Followup – The Great ‘Religious Device’ Scare of ’10

By | January 26, 2010

We did want to followup on last week’s story, where a religious Jewish teen caused a plane to be diverted by praying using his tefillin.  In case you missed it the first time, the above is an Associated Press video of the initial announcement. Note the police referring to the device as an “Olfactory.”

The teen, Caleb Leibowitz of White Plains, NY, and his 16 year old sister were two of only fifteen passengers on the flight from LaGuardia to Louisville. Republic Airways Holdings, which owns Chautauqua, the airline that operated the flight, claims that they “did not receive a clear response” when they talked to the 17 year old, and that is why they decided to land. Yet, on the ground, Lt. Frank Vanore of the Philadelphia Police described the teen as very cooperative.

We wanted to link to an official statement from Republic Airways or US Airways(under whose name the flight operated). However, neither airline offered an official written press release, which is a telling sign of how seriously they aren’t taking this incident. Either way,  the boy’s father, Glen, does not believe their explanations. “I’m appalled that they hide behind ‘the child was creating a disturbance. There was no disturbance. He was praying. They may have felt disturbed, but he wasn’t creating a disturbance.

Joe Satterly, a passenger on the plane, said that no announcements had been made by the pilot, and many passengers were unsure of what was happening. When the plane landed, according to Satterly, Caleb was questioned, and then removed from the plane in handcuffs before it was allowed to go to a gate.

The Leibowitz kids were put on a later flight to Louisville.

We present a Youtube video by Shmuel Tennenhaus, on how to hide your tefillin to avoid suspicion. Shmuel’s summation is that the best solution to avoid suspicion by using tefillin is to pray at home before. However, in Caleb’s defense, as morning prayers are to be said after sunrise. As the teen’s father commented, “Putting on tefillin is difficult to do in airport lines and with all the security checks there was no time to do it before the flight boarded.

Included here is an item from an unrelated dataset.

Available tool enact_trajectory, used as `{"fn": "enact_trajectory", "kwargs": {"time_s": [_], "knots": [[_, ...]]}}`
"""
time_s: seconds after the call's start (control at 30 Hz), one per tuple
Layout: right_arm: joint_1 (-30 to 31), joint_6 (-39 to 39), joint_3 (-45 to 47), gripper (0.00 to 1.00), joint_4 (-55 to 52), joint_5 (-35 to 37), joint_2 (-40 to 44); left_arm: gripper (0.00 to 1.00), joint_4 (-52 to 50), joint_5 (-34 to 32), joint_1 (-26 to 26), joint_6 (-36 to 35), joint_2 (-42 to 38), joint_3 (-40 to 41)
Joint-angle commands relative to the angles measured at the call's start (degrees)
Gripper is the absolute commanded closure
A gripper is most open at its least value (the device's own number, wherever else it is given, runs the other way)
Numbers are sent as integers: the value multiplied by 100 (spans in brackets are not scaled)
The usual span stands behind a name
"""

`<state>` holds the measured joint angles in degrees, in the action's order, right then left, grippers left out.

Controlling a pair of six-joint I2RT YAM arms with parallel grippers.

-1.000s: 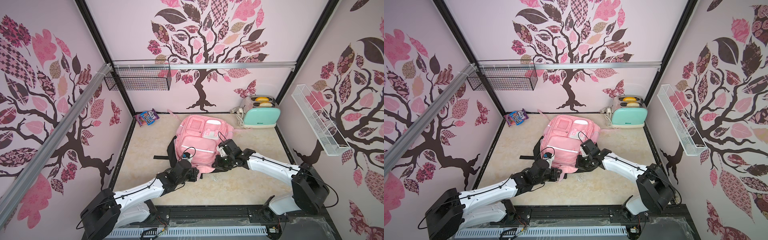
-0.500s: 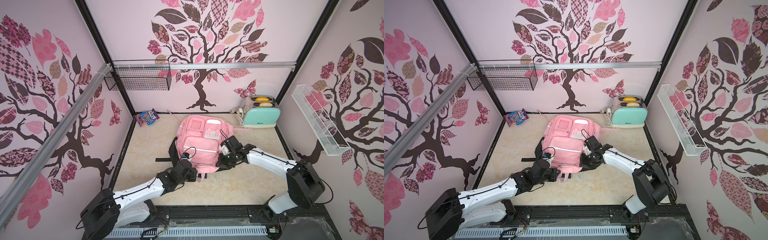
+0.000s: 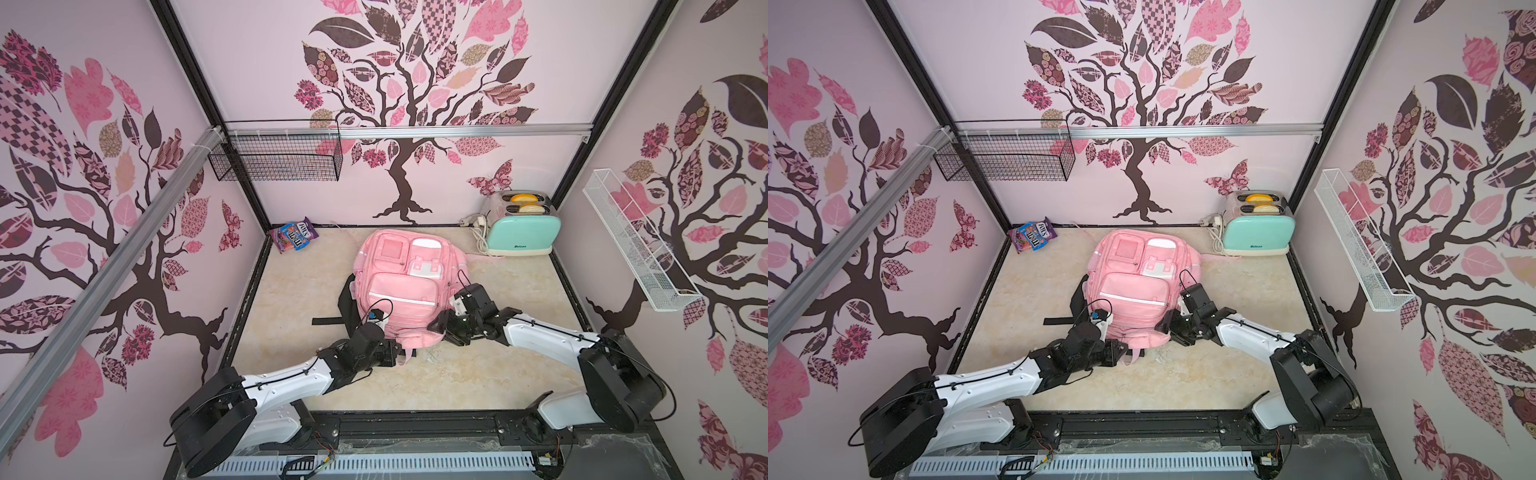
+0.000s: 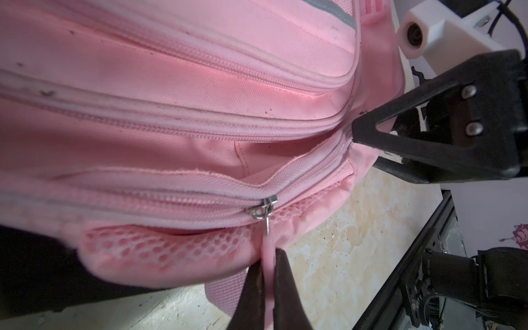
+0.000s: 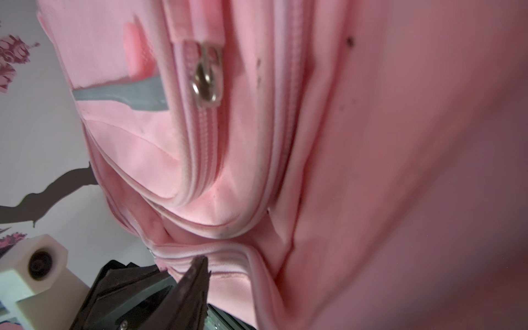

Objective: Zip up the backpack
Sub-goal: Zip the zipper on the backpack.

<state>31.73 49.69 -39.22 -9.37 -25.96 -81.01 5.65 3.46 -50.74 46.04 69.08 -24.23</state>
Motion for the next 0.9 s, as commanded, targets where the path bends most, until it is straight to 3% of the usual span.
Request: {"fn": "enact_trajectory", "kwargs": {"time_s": [0.0,0.5,0.87], "knots": [[135,839,217,38,928,-287,170,100,215,305,-73,-33,80,92],[792,1617,529,37,2072,-353,-322,100,23,266,-76,-102,54,-27],[1101,2155,846,34,1066,750,1001,100,-204,76,-72,-183,-24,-56]]}}
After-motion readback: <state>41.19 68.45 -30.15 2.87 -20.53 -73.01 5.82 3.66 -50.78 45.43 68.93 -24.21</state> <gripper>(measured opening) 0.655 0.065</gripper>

We continue to find this whole situation ridiculous. Has the world come to such a state that anyone doing anything outside the comfort zone of someone in authority produces this sort of response? An abundance of caution is one thing, but an excess of overreaction is another.

But, in all fairness, in researching this, we learned of a story that the tefillin frightened the Syrians during the Six-Day-War, when they spied an IDF unit with strange black boxes on their heads. Certain that the boxes were receiving signals that gave the Israelis the upper hand, the Syrians quickly retreated. Of course, that was in 1967.